→ DESCRIPTION OF THE TASK
Look below for the line containing "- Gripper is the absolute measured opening"; from there through the line containing "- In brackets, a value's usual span", both lines included, please set down each line exactly and nothing else.

......

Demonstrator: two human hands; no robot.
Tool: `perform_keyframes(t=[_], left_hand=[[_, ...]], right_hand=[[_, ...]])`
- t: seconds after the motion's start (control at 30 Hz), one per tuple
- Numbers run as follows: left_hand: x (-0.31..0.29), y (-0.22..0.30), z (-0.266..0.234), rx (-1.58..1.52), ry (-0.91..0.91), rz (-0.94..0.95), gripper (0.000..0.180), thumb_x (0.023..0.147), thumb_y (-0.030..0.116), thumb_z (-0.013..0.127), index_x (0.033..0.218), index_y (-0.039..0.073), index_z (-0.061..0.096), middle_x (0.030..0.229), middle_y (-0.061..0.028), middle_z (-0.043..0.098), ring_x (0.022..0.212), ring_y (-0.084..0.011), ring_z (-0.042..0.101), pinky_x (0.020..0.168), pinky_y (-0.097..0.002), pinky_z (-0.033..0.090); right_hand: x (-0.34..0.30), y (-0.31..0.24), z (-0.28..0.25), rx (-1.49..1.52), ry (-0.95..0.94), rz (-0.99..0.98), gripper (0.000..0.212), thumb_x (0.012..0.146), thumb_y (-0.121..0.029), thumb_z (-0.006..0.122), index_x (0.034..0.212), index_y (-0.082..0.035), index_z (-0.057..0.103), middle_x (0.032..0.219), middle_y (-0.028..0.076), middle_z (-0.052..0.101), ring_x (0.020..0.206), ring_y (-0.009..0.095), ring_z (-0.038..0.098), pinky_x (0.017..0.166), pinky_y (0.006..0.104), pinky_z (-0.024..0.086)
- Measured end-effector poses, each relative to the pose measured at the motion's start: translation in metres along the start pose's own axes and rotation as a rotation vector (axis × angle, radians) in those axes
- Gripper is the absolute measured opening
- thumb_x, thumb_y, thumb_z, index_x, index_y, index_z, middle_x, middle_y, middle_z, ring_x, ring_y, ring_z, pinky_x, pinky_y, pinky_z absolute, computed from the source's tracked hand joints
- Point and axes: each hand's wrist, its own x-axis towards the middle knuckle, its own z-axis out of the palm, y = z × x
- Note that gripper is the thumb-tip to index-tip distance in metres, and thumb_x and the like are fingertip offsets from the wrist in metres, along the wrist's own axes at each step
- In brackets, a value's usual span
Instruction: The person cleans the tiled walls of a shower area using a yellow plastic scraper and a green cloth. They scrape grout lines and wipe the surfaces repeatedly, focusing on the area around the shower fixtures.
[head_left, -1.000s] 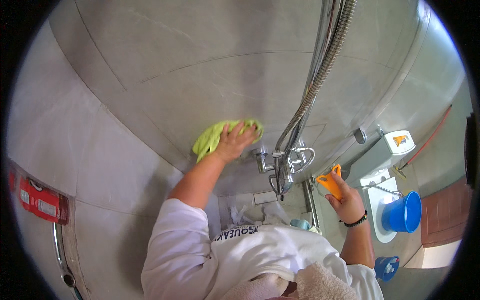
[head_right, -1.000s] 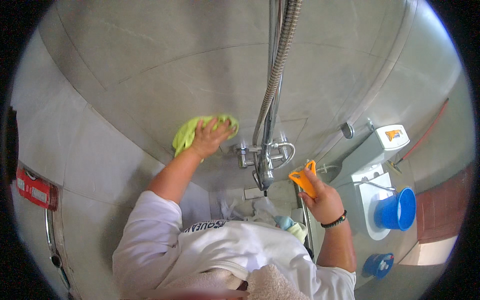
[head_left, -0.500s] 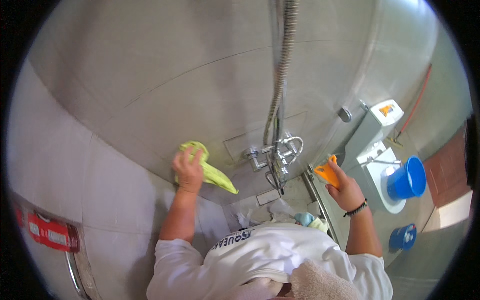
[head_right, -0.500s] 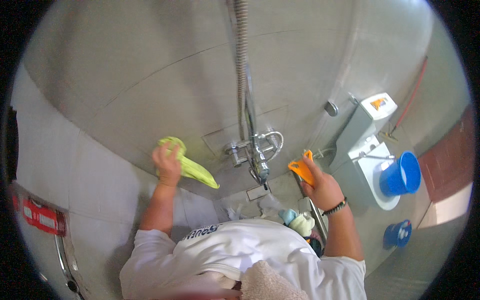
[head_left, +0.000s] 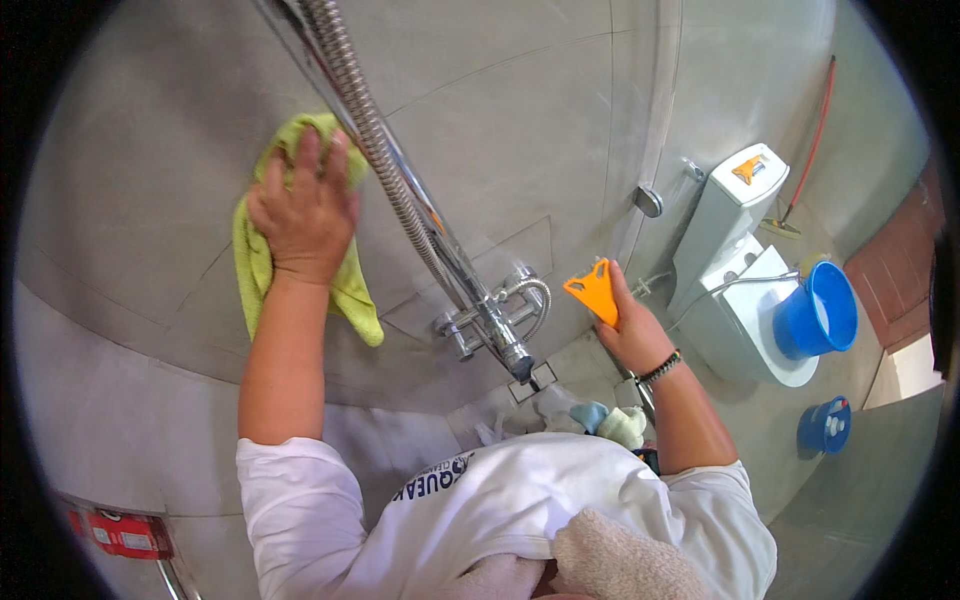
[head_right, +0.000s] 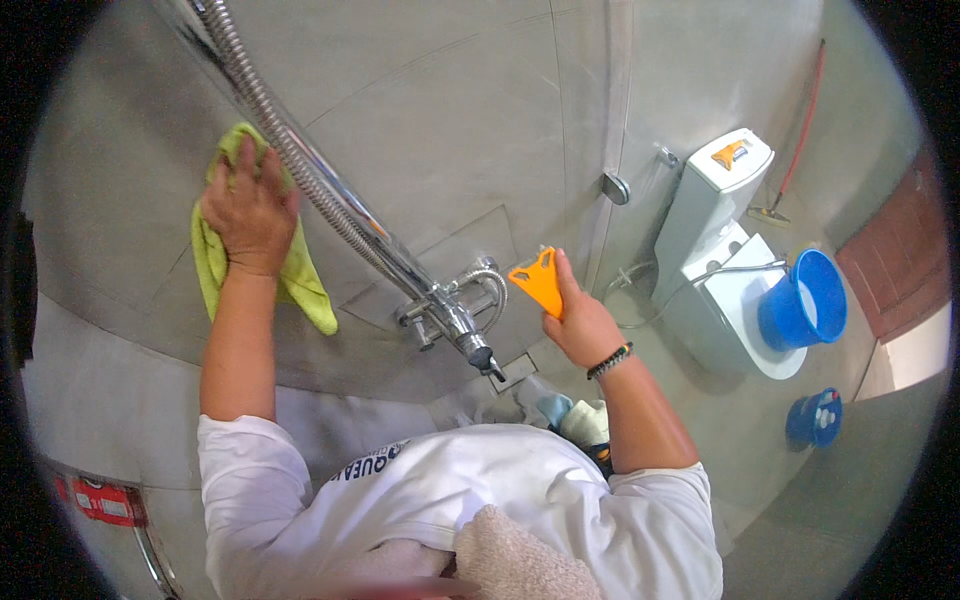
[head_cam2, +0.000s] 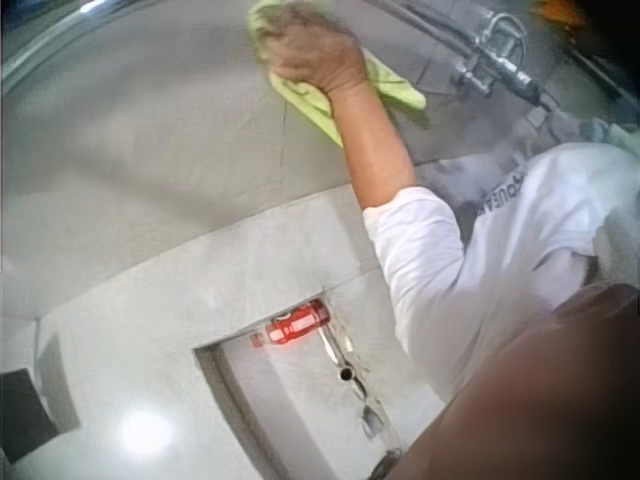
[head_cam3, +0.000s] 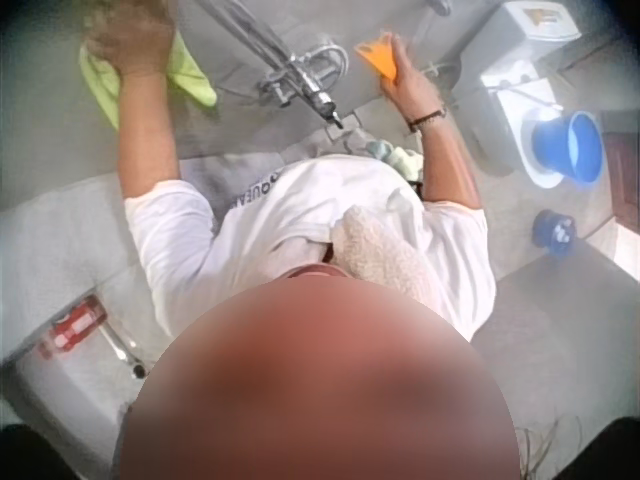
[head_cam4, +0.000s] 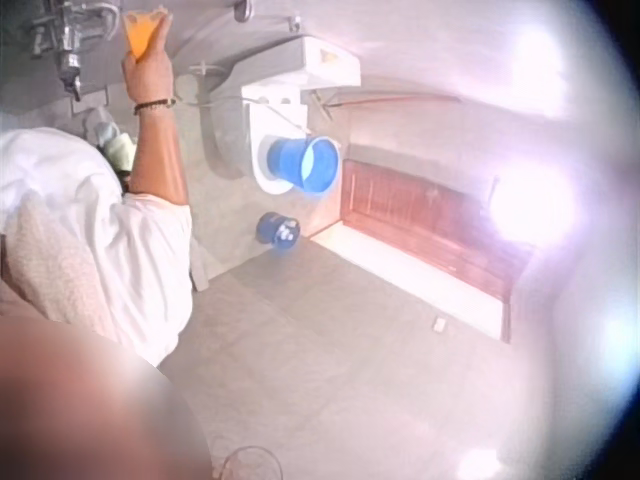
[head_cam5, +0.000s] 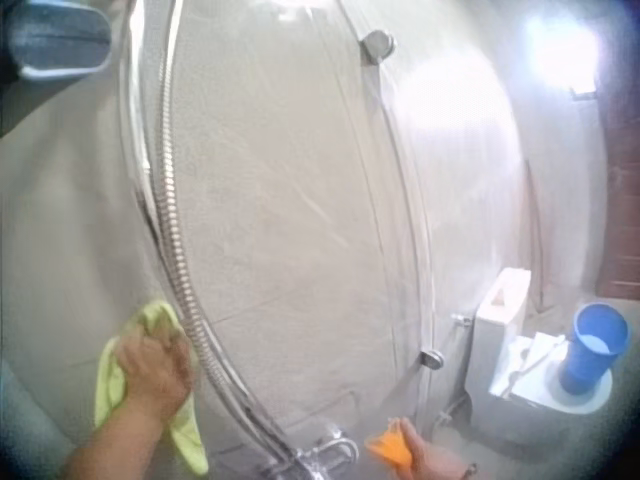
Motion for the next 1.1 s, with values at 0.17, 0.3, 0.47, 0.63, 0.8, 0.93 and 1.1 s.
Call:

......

→ ANSWER SECTION
- Gripper is the absolute measured opening
- thumb_x, thumb_y, thumb_z, index_x, index_y, index_z, middle_x, middle_y, middle_z, ring_x, ring_y, ring_z, pinky_x, pinky_y, pinky_z absolute, computed from the source's tracked hand joints
- Point and axes: each hand's wrist, its own x-axis towards the middle knuckle, its own z-axis out of the palm, y = z × x
- Note that gripper is the thumb-tip to index-tip distance in metres, and thumb_x and the like are fingertip offsets from the wrist in metres, along the wrist's own axes at each step
- In brackets, a value's usual span

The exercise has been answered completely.